Exercise description => Copy out the records precisely, omitting pictures.

Information supplied =>
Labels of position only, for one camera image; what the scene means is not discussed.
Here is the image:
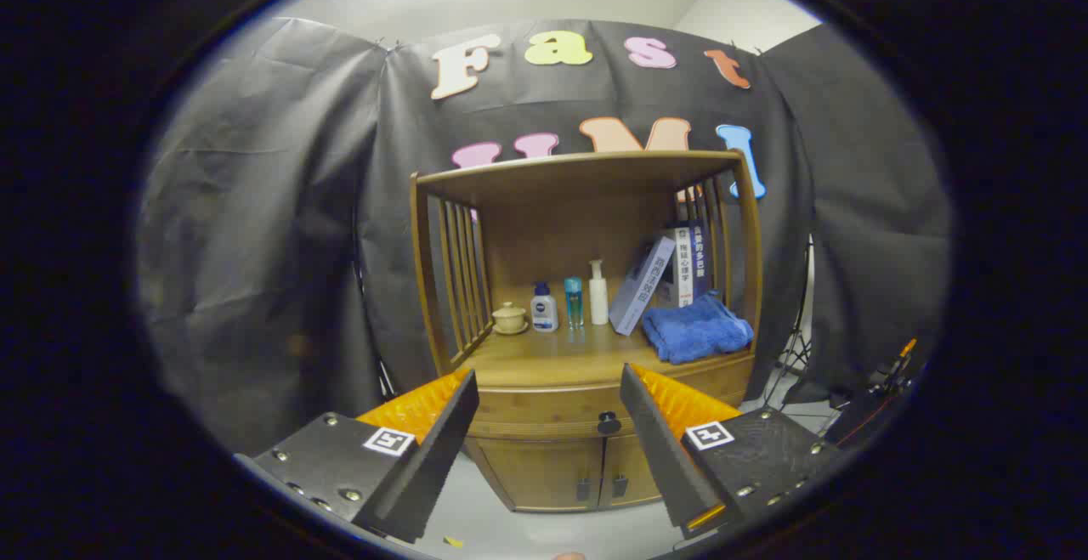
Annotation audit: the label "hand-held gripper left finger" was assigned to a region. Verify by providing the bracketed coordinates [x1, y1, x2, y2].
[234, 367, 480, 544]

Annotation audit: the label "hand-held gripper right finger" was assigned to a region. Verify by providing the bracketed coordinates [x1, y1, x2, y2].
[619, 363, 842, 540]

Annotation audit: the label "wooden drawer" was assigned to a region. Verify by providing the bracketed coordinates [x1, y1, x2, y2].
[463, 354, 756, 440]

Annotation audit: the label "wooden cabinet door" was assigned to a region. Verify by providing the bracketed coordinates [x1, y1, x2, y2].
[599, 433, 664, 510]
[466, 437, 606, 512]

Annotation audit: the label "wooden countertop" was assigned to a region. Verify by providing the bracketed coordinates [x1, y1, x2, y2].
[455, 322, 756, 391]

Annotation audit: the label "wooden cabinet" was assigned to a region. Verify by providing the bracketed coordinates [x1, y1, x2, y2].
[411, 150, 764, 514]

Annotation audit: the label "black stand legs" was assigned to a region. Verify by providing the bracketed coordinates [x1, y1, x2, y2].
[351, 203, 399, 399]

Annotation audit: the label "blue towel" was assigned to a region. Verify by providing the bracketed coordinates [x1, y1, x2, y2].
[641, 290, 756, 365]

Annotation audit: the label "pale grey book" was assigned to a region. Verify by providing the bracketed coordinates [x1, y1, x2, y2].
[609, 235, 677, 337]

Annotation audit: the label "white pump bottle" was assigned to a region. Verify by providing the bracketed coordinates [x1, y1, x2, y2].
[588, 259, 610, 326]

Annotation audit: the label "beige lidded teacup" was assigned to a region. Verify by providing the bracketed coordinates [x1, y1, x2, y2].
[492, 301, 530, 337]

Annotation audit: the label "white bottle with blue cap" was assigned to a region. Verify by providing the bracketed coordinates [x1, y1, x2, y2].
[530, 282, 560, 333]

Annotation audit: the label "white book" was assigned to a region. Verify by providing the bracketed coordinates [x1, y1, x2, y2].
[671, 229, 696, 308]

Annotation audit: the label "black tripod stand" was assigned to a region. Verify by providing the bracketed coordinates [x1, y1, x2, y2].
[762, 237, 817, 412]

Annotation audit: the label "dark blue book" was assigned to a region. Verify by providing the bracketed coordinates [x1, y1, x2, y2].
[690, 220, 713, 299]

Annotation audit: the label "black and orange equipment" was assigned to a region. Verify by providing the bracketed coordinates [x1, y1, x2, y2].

Output =>
Labels of position only, for one camera image; what the scene means is not discussed.
Here is the image:
Annotation audit: the label "hand-held gripper left finger" was assigned to a region. Verify by providing the bracketed coordinates [x1, y1, x2, y2].
[234, 367, 480, 544]

Annotation audit: the label "hand-held gripper right finger" was assigned to a region. Verify by providing the bracketed coordinates [x1, y1, x2, y2].
[619, 363, 842, 540]

Annotation audit: the label "wooden drawer" was assigned to a region. Verify by providing the bracketed coordinates [x1, y1, x2, y2].
[463, 354, 756, 440]

Annotation audit: the label "wooden cabinet door" was assigned to a region. Verify by providing the bracketed coordinates [x1, y1, x2, y2].
[599, 433, 664, 510]
[466, 437, 606, 512]

Annotation audit: the label "wooden countertop" was assigned to a region. Verify by providing the bracketed coordinates [x1, y1, x2, y2].
[455, 322, 756, 391]

Annotation audit: the label "wooden cabinet" was assigned to a region. Verify by providing the bracketed coordinates [x1, y1, x2, y2].
[411, 150, 764, 514]

Annotation audit: the label "black stand legs" was assigned to a region. Verify by providing the bracketed coordinates [x1, y1, x2, y2].
[351, 203, 399, 399]

Annotation audit: the label "blue towel" was assigned to a region. Verify by providing the bracketed coordinates [x1, y1, x2, y2].
[641, 290, 756, 365]

Annotation audit: the label "pale grey book" was assigned to a region. Verify by providing the bracketed coordinates [x1, y1, x2, y2].
[609, 235, 677, 337]

Annotation audit: the label "white pump bottle" was assigned to a region. Verify by providing the bracketed coordinates [x1, y1, x2, y2].
[588, 259, 610, 326]

Annotation audit: the label "beige lidded teacup" was assigned to a region. Verify by providing the bracketed coordinates [x1, y1, x2, y2].
[492, 301, 530, 337]

Annotation audit: the label "white bottle with blue cap" was assigned to a region. Verify by providing the bracketed coordinates [x1, y1, x2, y2].
[530, 282, 560, 333]

Annotation audit: the label "white book" was assigned to a region. Verify by providing the bracketed coordinates [x1, y1, x2, y2].
[671, 229, 696, 308]

Annotation audit: the label "black tripod stand" was assigned to a region. Verify by providing the bracketed coordinates [x1, y1, x2, y2].
[762, 237, 817, 412]

Annotation audit: the label "dark blue book" was assigned to a region. Verify by providing the bracketed coordinates [x1, y1, x2, y2].
[690, 220, 713, 299]

Annotation audit: the label "black and orange equipment" was assigned to a region. Verify by providing the bracketed coordinates [x1, y1, x2, y2].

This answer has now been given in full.